On 6 December, members of the group Dr Babasaheb Ambedkar Lawyers for Social Justice, submitted a letter to DY Chandrachud, the chief justice of India, asking that a statue of BR Ambedkar—India’s first law minister, often called Babasaheb—be installed on the Supreme Court lawns. In recent years, BALSJ members have led efforts for the official commemoration of Ambedkar, who spearheaded the drafting of the Constitution, at the country’s highest court. The letter has raised important questions of who is commemorated and honoured in public memory.

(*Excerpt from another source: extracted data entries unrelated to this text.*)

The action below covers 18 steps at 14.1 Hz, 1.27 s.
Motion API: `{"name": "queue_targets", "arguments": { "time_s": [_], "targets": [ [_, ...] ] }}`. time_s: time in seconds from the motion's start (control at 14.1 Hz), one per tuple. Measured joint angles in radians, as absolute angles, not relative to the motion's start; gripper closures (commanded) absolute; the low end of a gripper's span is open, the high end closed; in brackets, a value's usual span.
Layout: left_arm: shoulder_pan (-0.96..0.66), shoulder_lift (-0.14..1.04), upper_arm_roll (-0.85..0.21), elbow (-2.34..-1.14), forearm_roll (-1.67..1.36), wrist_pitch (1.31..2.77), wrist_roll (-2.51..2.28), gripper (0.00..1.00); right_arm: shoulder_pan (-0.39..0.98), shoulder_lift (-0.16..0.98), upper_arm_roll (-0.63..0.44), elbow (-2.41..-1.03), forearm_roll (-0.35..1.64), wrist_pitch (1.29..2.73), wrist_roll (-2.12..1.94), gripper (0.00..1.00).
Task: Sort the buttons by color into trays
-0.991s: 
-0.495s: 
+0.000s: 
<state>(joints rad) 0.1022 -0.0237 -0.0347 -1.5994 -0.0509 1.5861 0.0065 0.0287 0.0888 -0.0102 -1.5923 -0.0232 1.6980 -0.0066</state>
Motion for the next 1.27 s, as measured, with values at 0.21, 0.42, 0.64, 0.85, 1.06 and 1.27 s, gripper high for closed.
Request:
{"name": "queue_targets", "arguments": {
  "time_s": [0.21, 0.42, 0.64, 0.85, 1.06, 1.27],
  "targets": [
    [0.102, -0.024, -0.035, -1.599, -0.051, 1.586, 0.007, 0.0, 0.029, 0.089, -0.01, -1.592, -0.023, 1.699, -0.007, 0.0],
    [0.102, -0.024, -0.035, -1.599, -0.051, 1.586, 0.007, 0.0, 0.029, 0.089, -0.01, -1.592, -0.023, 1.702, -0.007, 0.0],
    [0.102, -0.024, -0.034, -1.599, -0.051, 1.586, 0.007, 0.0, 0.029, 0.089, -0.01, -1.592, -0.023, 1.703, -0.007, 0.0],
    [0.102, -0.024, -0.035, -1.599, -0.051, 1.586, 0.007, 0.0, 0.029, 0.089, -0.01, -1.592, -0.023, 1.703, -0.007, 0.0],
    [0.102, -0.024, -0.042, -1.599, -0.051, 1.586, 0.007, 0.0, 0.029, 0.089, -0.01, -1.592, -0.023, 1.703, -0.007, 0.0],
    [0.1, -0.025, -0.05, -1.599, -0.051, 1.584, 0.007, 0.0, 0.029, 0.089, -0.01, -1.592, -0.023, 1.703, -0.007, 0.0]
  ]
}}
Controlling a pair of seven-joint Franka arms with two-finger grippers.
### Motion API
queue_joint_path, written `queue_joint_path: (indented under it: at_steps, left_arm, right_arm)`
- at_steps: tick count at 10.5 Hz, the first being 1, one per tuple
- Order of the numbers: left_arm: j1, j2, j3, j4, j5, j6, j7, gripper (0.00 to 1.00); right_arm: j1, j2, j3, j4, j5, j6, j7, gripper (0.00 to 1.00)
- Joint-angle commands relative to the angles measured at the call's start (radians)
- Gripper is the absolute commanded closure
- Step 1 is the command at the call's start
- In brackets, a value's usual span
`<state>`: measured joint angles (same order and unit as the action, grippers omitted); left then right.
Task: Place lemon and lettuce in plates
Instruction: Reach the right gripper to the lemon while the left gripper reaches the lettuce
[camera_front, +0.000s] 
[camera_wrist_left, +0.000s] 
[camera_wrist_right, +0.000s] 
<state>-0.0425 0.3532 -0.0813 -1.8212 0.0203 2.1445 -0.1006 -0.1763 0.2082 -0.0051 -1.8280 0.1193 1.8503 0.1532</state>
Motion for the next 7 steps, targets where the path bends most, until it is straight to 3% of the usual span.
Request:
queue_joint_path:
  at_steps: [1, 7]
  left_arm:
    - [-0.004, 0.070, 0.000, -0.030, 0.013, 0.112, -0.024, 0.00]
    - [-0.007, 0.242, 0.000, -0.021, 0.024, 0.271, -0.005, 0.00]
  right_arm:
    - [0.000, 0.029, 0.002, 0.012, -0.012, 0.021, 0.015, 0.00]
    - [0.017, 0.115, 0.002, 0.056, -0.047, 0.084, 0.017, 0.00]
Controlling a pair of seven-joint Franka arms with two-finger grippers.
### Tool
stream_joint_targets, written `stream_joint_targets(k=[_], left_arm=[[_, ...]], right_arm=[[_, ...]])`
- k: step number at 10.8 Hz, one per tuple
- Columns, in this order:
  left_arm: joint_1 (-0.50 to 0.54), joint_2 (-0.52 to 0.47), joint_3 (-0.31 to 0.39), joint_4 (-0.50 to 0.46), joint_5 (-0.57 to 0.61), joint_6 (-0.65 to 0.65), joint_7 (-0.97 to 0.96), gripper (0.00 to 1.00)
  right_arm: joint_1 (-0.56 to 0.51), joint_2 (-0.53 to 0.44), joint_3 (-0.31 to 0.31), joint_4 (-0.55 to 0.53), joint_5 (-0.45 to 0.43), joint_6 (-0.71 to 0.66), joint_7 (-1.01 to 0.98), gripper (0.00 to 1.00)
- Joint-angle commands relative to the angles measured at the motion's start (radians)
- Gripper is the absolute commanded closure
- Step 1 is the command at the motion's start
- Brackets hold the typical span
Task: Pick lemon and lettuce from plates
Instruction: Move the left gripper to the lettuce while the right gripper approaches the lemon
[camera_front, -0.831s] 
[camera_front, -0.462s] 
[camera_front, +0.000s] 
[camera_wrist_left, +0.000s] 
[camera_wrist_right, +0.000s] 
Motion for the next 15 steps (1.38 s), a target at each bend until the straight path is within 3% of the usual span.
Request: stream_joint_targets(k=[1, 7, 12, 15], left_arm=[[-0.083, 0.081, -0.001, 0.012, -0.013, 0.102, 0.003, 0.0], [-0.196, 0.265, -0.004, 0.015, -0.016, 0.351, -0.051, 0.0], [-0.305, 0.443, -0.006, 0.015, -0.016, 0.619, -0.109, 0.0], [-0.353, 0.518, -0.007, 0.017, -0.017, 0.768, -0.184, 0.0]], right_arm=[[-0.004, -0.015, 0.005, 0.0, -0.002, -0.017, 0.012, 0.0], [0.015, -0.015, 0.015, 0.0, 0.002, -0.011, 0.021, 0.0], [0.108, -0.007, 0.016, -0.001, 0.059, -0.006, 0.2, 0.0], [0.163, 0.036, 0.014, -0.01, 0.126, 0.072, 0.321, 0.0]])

Pratik Bombarde, a member of BALSJ, told me, “Ever since I joined practice here, I looked around the Supreme Court and I was shocked not to see a single photo of Babasaheb. I spoke to several others and they too agreed we should demand it.” The BALSJ was founded by six lawyers in 2014, and the installation of a portrait was among their first demands.
Their request was accepted by Dushyant Dave, then president of the Supreme Court Bar Association, or SCBA. A portrait of Ambedkar was installed in the SCBA Library-1 of the Supreme Court annexe, situated across the street from the main court campus. The portrait was painted by Paresh Maity, a Padma Shri winning artist, and was inaugurated in an event on Ambedkar’s 124th birth anniversary, in 2015.